生薬・秘薬・毒薬(2)…カテゴリー縦覧:医療・薬学編2015年05月20日 07時14分01秒

さて、生薬の箱の中身です。


蓋を開けると、さらにボール紙製の箱があって、1から7までの番号シールが貼られています。そのキッチリ感も大層よくて、様々な大きさの箱が、この番号の順に化粧箱に入れていくと、最後にピタッと収まります。


手前の6番、7番の箱には、可愛らしい小壜が上下2段になってぎっしり。


中層の3番、4番、5番の箱には、スマートな中壜が、


いちばん下の1番、2番の箱には、ズシッとした大壜が並んでいます。


次々に現れる秘薬、生薬。


個々の壜の表情も、いかにも妖しの気配です。

No.74の扁平なのはホミカ、局方名はSemen Strychini。
生薬の本を参照すると、植物名はStrychnos nux Vomica L.で、産地は東インド。漢名は番木鼈または馬銭子。その味は頗る苦く、健胃薬として用いられる一方、毒性の強いストリキニーネの原料ともなるため、局方上、劇薬扱いです。

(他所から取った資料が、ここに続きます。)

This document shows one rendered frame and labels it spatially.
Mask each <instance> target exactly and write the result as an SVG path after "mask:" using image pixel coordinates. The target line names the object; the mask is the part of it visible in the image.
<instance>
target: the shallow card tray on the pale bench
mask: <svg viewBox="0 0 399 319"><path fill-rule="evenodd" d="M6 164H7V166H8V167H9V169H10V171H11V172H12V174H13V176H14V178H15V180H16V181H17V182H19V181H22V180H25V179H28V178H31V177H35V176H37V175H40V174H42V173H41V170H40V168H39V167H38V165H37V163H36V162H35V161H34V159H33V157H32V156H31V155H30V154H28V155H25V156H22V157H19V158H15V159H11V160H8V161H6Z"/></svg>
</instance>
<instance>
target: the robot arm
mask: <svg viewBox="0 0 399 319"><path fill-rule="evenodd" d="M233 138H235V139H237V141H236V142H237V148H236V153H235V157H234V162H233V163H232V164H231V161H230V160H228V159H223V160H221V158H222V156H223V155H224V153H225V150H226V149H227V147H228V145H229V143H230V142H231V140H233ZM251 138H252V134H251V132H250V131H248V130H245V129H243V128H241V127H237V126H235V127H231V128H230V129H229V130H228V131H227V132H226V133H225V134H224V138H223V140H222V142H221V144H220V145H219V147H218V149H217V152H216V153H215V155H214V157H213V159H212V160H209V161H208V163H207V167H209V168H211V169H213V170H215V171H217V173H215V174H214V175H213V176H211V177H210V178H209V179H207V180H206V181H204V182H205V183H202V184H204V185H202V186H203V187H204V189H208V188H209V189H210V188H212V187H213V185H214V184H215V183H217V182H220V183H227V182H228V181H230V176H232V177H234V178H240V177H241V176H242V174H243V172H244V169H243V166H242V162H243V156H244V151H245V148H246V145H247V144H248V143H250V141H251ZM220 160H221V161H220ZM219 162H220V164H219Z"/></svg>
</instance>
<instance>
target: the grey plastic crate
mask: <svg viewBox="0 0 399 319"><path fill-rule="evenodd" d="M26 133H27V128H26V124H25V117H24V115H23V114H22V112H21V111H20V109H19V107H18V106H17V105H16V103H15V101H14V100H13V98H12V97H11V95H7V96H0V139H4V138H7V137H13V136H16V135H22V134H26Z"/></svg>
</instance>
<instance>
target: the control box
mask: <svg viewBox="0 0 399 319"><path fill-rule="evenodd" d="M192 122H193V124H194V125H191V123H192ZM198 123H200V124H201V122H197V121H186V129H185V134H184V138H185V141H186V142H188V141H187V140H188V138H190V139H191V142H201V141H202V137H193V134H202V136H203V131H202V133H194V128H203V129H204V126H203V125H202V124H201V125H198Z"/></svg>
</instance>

その隣の不定形なNo.12は五倍子(‘ごばいし’又は‘ふし’)。局方名は Galla。
ウルシの仲間であるヌルデの木に、アリマキの一種が寄生することで出来る「虫こぶ」を薬に用いるものです。書物には「味極メテ収斂性ナリ」とありますが、主成分はタンニンで、ものすごく渋いらしいです。それにしても、こんな妙ちきりんなものにまで有用性を見出すとは、人間の探求心の何と旺盛なことか。


小壜たちもそれぞれに、それぞれの表情。
右端に見えるNo.89の鉱物状のものは、サンダラック(Sandaraca)。アフリカ産の松柏類の一種からとれる樹脂で、特に薬効はありませんが、硬膏の原料とされます。
なお、番号シールの代わりに直接名称が記載された標本壜は、局方生薬以外のものです。


どうですか、この「ズラッと感」。

(画像再掲)

東大の生薬標本↑と較べるのは僭越ですが、でも「驚異の部屋」にかける気概は、おさおさ劣るものではありません。(それに、時代がかって見える東大のセットも、震災後の大正末期~昭和戦前に購入されたものらしく、歴史性においても、そう大きな隔たりはありません。)


コメント

_ S.U ― 2015年05月20日 20時30分02秒

これは、博物館というよりは、どちらかというと時代劇に出てくる「薬種問屋」という感じですね。
 ところで、今から20~30年ほど前、大都会には、古くて暗い木造の薬種問屋様の漢方薬の店舗があって、木の根っこの乾かした物やら得体の知れぬ動物様の物やらがテーブルの上に載っており、店の中には抽斗が床から天井近くまでずらっとあったように思いますが、最近はとんと見ません。あれは幻だったかもしれないと思います。今でもあるでしょうか。(ひょっとすると、中華街の食材店と混同しているかもしれません。)
 現在の日本で、ああいう薬種問屋があるとすると、薬事法、薬剤師法でいうとどうなるのでしょうか。薬剤師がそこで調剤して売るしかないのでしょうか。ああいう固まりを素人が買って、徳川家康よろしく自宅で薬研でごりごりやるのは違法でしょうか。
 江戸時代は、医師免許も薬剤師免許もなかったと聞いていますが、「薬事法」(薬品の検査と販売の取り締まり)はあったそうです。(Wikipedia「和薬種改会所」)

 いつもながら妙な質問ですみません。

_ 玉青 ― 2015年05月21日 21時09分28秒

いやあ、門外漢なのでサッパリですが、他ならぬS.U大人の御質問ですから、にわか検索でお答えしましょう。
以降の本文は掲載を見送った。